Merespons kondisi ini, narasumber memperkenalkan konsep ‘Critical Thinking 2.0’ yang terdiri dari tiga pilar utama, pertama adalah verifikasi asal-usul konten dengan selalu mempertanyakan apakah informasi berasal dari manusia atau mesin, termasuk demonstrasi penggunaan alat pendeteksi AI dan reverse image search; kedua adalah membongkar bias AI dengan memahami bahwa AI bukan entitas netral karena belajar dari data manusia yang penuh prasangka, seperti sistem rekrutmen AI yang bisa bias gender akibat data historis tidak seimbang; dan ketiga adalah mengenali halusinasi AI dimana AI bisa memberikan kutipan dan data statistik fiktif dengan meyakinkan, sehingga perlu selalu melakukan cross-check dengan sumber independen, terutama untuk tugas akademik. Di samping keterampilan kognitif, narasumber menekankan fondasi etika dengan prinsip ‘Do No Harm’, menegaskan bahwa AI adalah alat netral dimana pengguna yang menentukan apakah ia membangun atau merusak, dengan dua prinsip etika utama berupa kewajiban menandai konten AI sebagai bentuk transparansi dan menolak penipuan serta misrepresentasi seperti deepfake.
Narasumber juga menyoroti dilema filosofis tentang keaslian (authenticity) di era AI, mempertanyakan makna menjadi ‘asli’ ketika AI mampu menulis puisi atau membuat gambar, serta apakah manusia harus mengorbankan jiwa dan pengalamannya hanya untuk mengejar efisiensi. Solusi yang ditawarkan adalah memposisikan AI sebagai alat bantu, bukan pengganti, dengan menggunakan AI untuk brainstorming, meringkas, atau inspirasi, sementara analisis akhir, empati, dan kreativitas manusiawi tetap menjadi penentu karya. Untuk membangun ketahanan kolektif, narasumber menyerukan kolaborasi multisektor dimana institusi pendidikan harus mengintegrasikan kurikulum literasi media dan AI, komunitas masyarakat perlu menggalakkan kampanye seperti #CekSebelumShare, sementara pemerintah dituntut menyiapkan payung hukum seperti watermarking konten AI, larangan deepfake berbahaya, dan perlindungan data privasi.

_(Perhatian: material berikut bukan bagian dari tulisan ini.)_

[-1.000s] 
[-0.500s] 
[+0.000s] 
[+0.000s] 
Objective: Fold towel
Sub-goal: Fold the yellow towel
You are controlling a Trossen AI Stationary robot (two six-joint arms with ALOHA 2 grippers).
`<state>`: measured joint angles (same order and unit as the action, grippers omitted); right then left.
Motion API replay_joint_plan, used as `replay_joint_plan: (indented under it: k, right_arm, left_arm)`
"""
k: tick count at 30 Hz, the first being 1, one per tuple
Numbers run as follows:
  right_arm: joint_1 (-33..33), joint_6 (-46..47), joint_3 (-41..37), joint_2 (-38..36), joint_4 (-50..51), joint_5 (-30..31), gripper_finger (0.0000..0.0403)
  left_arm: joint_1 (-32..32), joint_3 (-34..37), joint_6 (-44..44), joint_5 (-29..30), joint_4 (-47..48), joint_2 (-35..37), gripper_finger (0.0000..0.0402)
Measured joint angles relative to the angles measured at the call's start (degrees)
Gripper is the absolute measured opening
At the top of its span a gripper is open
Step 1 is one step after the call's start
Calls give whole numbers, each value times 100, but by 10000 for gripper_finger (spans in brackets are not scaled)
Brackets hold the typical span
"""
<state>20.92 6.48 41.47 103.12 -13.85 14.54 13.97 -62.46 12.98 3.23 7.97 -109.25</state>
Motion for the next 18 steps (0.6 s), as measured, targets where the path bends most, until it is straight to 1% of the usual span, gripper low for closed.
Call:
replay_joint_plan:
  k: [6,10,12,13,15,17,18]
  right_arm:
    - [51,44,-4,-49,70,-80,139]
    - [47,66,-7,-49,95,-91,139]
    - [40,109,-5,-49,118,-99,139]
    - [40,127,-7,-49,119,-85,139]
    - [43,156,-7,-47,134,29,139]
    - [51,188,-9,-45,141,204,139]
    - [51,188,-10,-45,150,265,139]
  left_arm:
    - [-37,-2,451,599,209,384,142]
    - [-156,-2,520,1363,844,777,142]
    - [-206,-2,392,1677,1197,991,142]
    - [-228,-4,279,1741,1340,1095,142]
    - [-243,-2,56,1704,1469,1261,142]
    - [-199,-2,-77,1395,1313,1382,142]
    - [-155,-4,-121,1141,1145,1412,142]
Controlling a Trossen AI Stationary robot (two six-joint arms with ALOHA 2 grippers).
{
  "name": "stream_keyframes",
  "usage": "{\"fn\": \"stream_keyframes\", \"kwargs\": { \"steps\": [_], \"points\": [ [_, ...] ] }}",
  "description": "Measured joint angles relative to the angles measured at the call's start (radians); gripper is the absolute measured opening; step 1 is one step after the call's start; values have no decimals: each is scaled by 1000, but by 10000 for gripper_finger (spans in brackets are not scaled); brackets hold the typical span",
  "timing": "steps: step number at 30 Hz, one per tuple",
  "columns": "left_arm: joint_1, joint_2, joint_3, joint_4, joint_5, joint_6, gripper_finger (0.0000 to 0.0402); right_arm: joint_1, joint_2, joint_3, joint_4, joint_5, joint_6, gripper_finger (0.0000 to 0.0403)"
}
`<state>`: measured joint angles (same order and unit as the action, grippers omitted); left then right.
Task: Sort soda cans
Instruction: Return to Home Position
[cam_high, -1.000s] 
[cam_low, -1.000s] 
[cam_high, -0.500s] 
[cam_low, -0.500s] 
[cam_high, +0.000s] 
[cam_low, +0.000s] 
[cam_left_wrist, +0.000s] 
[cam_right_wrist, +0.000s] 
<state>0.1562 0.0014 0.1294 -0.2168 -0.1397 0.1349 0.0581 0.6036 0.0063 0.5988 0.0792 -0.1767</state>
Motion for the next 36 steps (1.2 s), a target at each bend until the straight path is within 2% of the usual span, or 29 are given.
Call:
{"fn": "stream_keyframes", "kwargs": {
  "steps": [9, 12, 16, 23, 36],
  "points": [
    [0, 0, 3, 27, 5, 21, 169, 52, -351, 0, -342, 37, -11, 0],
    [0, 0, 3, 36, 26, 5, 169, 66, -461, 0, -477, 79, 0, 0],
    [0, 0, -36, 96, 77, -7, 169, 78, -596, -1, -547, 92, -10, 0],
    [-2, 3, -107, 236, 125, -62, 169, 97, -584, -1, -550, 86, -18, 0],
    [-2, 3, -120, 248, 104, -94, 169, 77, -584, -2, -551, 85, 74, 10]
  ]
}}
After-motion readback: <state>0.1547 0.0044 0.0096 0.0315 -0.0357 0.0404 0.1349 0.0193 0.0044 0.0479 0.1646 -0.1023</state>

Di akhir pemaparan, narasumber menutup dengan pesan mengajak bertindak mengenai dua skenario masa depan dimana AI bisa menjadi ‘Pelayan yang Baik’ yang mempermudah hidup atau ‘Tuan yang Buruk’ yang mengendalikan dan memecah belah, dengan pilihan sepenuhnya berada di tangan manusia. Beliau mendorong mahasiswa untuk menjadi lebih kritis dalam menerima informasi, lebih jujur dalam membuat dan menyebar konten, serta lebih bertanggung jawab dalam interaksi digital, dimulai dari hal kecil seperti verifikasi sebelum membagikan dan menjadi duta literasi digital di lingkaran pertemanan, sehingga bersama-sama dapat membangun ekosistem digital yang tidak hanya cerdas tetapi juga beretika dan berperikemanusiaan. Seminar yang berlangsung interaktif ini diharapkan menjadi pemantik lahirnya agen-agen perubahan yang siap memanfaatkan kemajuan teknologi tanpa kehilangan jati diri kemanusiaan, dengan antusiasme peserta terlihat dari banyaknya pertanyaan kritis yang diajukan dalam sesi diskusi, menandakan kesadaran akan pentingnya literasi digital di kalangan mahasiswa.